» **PROBLEM TO SOLVE**
In your copy of the data, include no pictures and alter nothing else.

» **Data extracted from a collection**
-- Opening Marker --

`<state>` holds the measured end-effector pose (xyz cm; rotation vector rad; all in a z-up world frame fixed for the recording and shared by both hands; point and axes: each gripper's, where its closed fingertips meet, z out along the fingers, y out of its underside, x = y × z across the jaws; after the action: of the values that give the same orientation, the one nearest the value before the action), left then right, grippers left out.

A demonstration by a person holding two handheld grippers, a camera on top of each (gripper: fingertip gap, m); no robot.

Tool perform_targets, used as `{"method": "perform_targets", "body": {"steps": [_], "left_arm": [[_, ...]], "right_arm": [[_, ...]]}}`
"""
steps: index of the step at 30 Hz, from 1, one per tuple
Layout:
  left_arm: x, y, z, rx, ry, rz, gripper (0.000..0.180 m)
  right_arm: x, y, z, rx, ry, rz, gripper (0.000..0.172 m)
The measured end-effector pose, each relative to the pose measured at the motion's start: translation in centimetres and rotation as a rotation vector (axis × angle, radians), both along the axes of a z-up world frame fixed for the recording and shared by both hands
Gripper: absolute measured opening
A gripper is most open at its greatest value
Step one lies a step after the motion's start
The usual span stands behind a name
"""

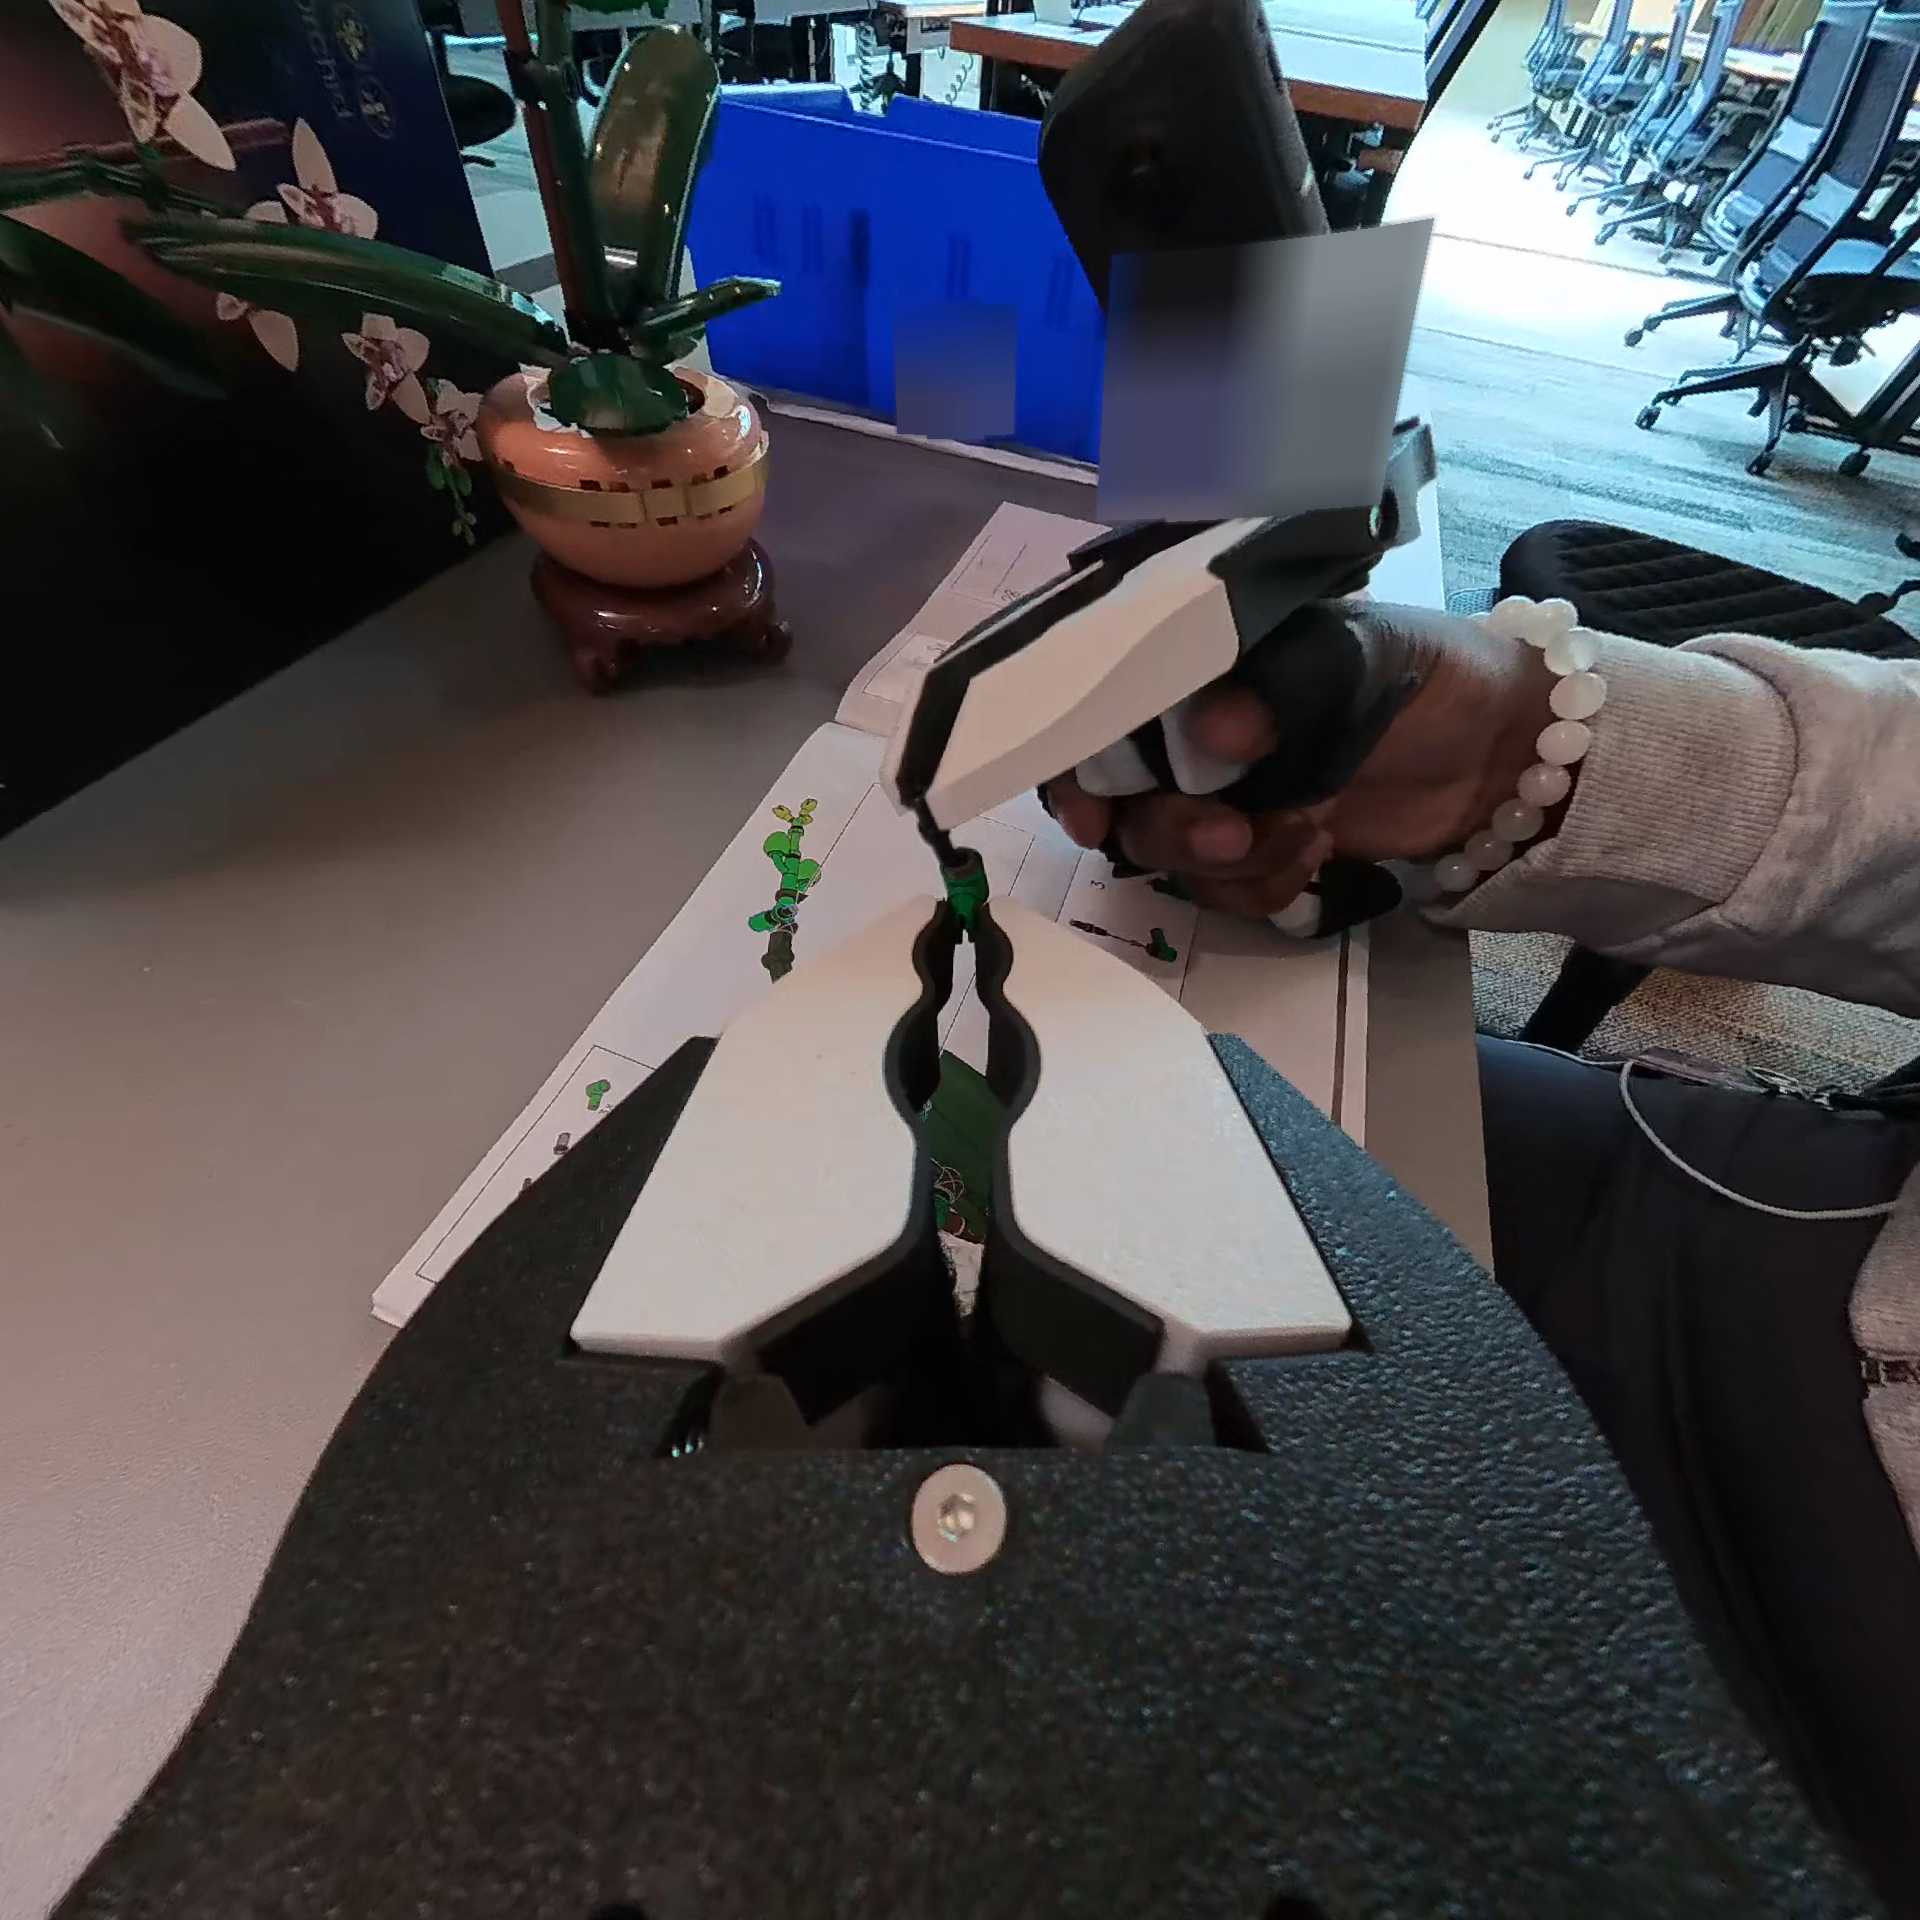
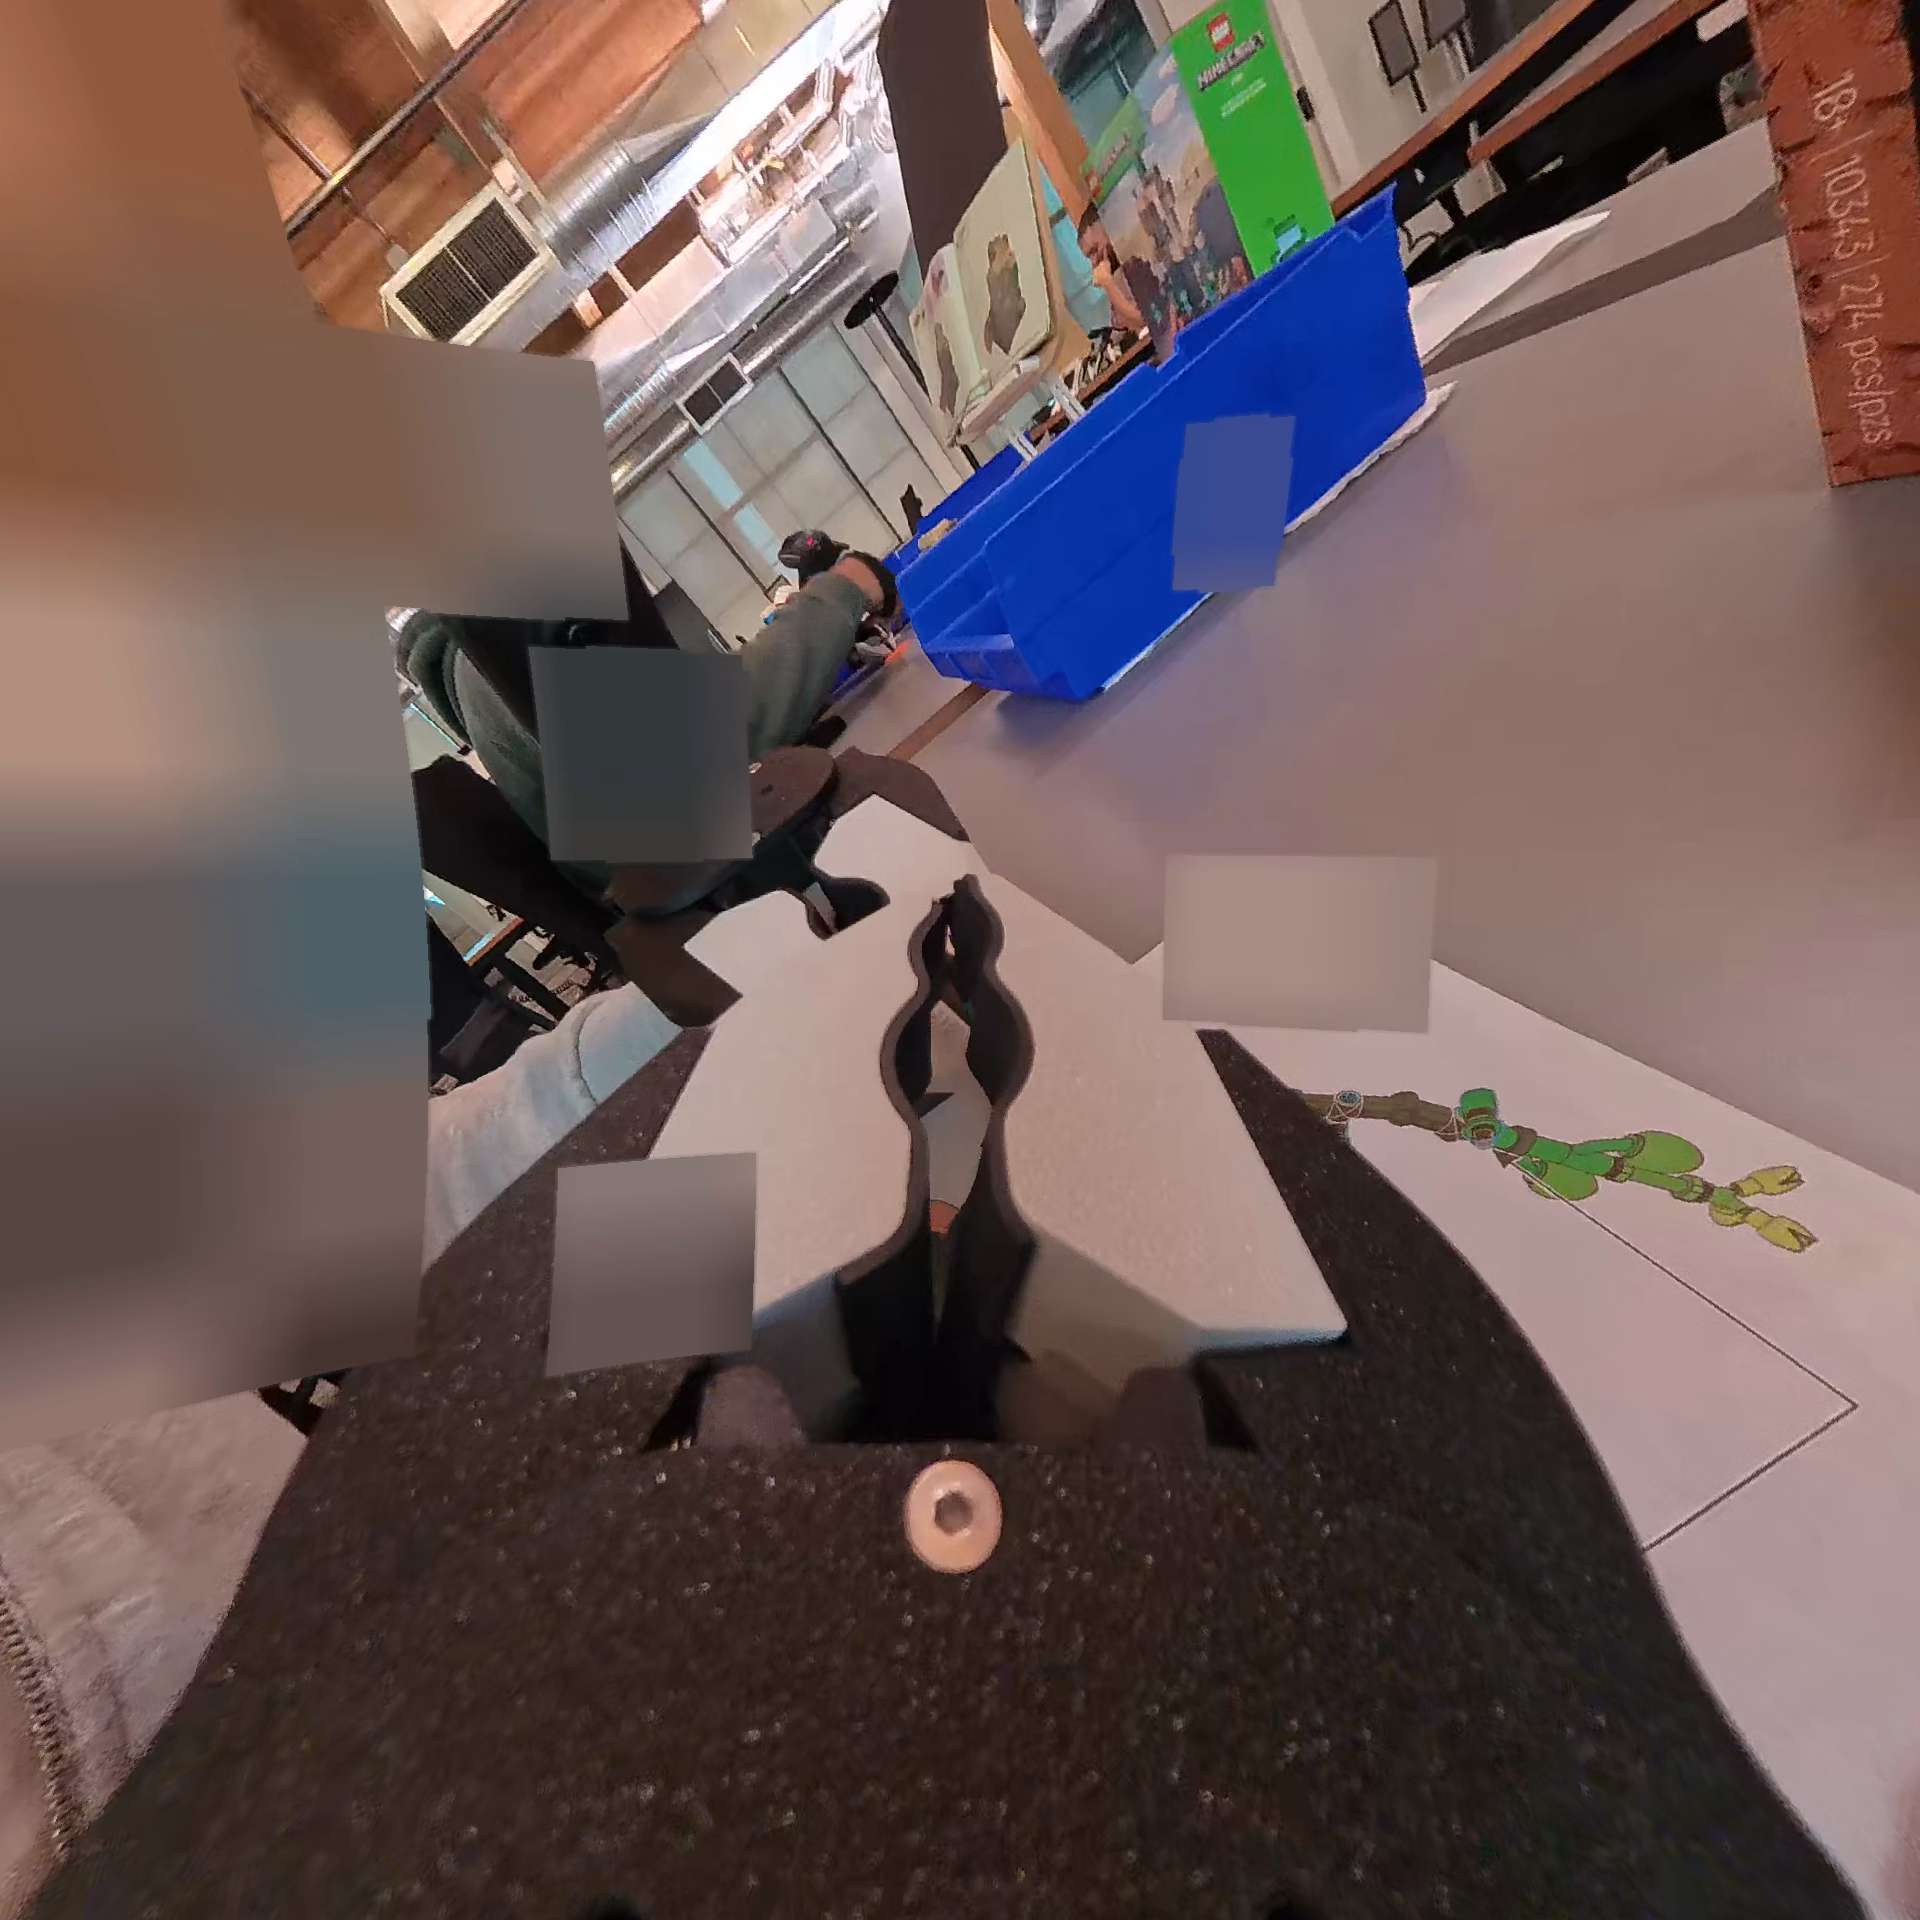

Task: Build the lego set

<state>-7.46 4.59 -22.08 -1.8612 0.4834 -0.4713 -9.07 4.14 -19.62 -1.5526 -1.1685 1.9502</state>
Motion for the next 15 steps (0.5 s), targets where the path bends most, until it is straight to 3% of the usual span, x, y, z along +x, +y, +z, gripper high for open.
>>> {"method": "perform_targets", "body": {"steps": [15], "left_arm": [[-0.10,-0.08,0.14,-0.019,-0.051,-0.009,0.003]], "right_arm": [[-0.07,0.09,-0.08,0.003,-0.002,-0.001,0.001]]}}
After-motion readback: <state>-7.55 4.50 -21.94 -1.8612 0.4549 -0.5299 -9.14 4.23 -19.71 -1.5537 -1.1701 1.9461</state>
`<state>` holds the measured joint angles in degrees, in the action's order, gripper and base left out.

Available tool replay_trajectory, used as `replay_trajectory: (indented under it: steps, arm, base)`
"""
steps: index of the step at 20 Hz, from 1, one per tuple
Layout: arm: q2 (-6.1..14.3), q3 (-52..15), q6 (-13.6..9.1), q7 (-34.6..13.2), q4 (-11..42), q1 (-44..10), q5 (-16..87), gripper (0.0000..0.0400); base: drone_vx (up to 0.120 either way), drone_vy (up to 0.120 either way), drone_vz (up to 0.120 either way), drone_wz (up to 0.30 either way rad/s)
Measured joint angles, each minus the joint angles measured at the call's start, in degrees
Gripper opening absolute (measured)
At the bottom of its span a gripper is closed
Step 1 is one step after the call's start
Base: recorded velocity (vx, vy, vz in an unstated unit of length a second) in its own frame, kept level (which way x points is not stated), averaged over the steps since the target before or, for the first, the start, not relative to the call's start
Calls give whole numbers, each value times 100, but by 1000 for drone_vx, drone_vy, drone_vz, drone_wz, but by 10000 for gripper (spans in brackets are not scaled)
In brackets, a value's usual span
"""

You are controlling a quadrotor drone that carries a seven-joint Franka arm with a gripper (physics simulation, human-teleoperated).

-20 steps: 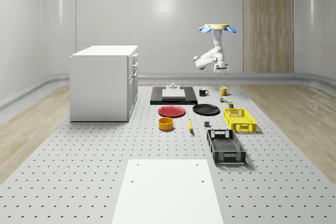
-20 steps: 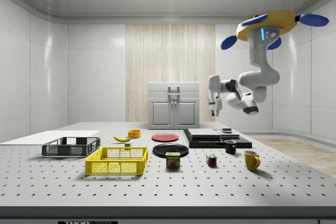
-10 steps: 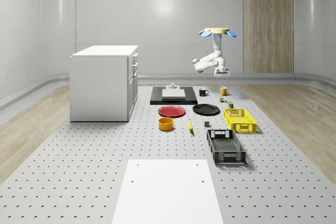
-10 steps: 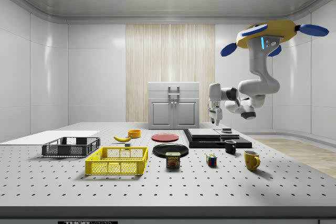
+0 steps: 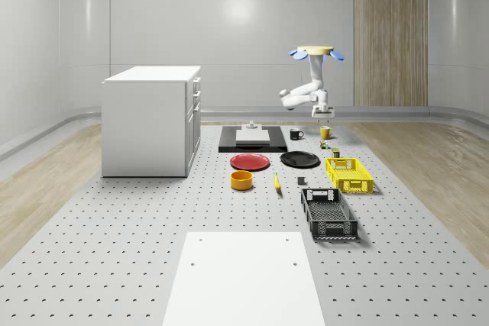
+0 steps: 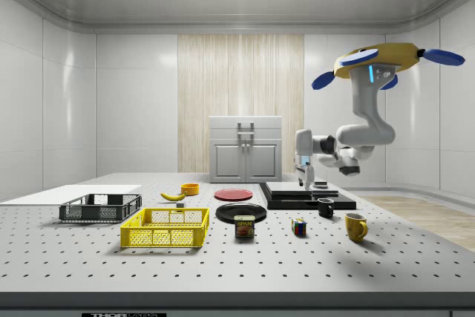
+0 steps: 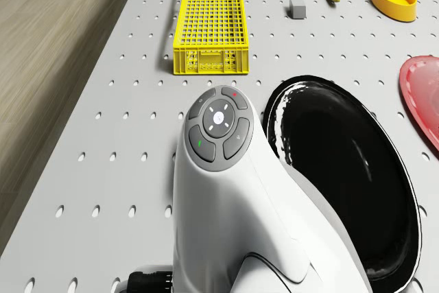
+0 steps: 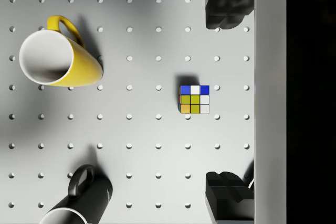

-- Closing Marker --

» **EXERCISE OUTPUT**
`<state>` holds the measured end-effector pose (xyz cm; rotation vector rad; all in a z-up world frame fixed for the recording and shared by both hands; point and axes: each gripper's, where its closed fingertips meet, z out along the fingers, y out of its underside, x = y × z across the jaws; after the action: of the values that give the same orientation, the one nearest the value before the action), left then right, grippers left out.

A demonstration by a person holding two handheld grippers, a camera on top of each (gripper: fingertip gap, m); no robot.

Tool perform_targets, used as `{"method": "perform_targets", "body": {"steps": [_], "left_arm": [[_, ...]], "right_arm": [[_, ...]]}}`
"""
steps: index of the step at 30 Hz, from 1, one per tuple
Layout:
  left_arm: x, y, z, rx, ry, rz, gripper (0.000..0.180 m)
  right_arm: x, y, z, rx, ry, rz, gripper (0.000..0.172 m)
The measured end-effector pose, each relative to the pose measured at the motion's start: translation in centimetres and rotation as a rotation vector (axis × angle, radians), both along the axes of a z-up world frame fixed for the recording and shared by both hands
Gripper: absolute measured opening
A gripper is most open at its greatest value
Step one lies a step after the motion's start
The usual span stands behind a name
"""


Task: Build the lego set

<state>-7.46 4.59 -22.08 -1.8612 0.4834 -0.4713 -9.07 4.14 -19.62 -1.5526 -1.1685 1.9502</state>
Motion for the next 15 steps (0.5 s), targets where the path bends most, until it is straight to 3% of the usual span, x, y, z along +x, +y, +z, gripper high for open.
>>> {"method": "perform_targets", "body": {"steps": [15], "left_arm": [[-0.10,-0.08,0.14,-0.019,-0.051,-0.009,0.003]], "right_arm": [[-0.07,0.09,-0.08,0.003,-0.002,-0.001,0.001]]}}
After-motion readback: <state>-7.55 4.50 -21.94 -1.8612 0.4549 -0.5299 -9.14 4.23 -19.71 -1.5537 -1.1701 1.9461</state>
`<state>` holds the measured joint angles in degrees, in the action's order, gripper and base left out.

Available tool replay_trajectory, used as `replay_trajectory: (indented under it: steps, arm, base)`
"""
steps: index of the step at 20 Hz, from 1, one per tuple
Layout: arm: q2 (-6.1..14.3), q3 (-52..15), q6 (-13.6..9.1), q7 (-34.6..13.2), q4 (-11..42), q1 (-44..10), q5 (-16..87), gripper (0.0000..0.0400); base: drone_vx (up to 0.120 either way), drone_vy (up to 0.120 either way), drone_vz (up to 0.120 either way), drone_wz (up to 0.30 either way rad/s)
Measured joint angles, each minus the joint angles measured at the call's start, in degrees
Gripper opening absolute (measured)
At the bottom of its span a gripper is closed
Step 1 is one step after the call's start
Base: recorded velocity (vx, vy, vz in an unstated unit of length a second) in its own frame, kept level (which way x points is not stated), averaged over the steps since the target before or, for the first, the start, not relative to the call's start
Calls give whole numbers, each value times 100, but by 1000 for drone_vx, drone_vy, drone_vz, drone_wz, but by 10000 for gripper (spans in brackets are not scaled)
In brackets, a value's usual span
"""

You are controlling a quadrotor drone that carries a seven-joint Franka arm with a gripper (physics simulation, human-teleoperated).

-20 steps: 
-20 steps: 
-10 steps: 
-10 steps: 
+0 steps: 
+0 steps: 
+0 steps: 
+0 steps: 

This answer is complete as written.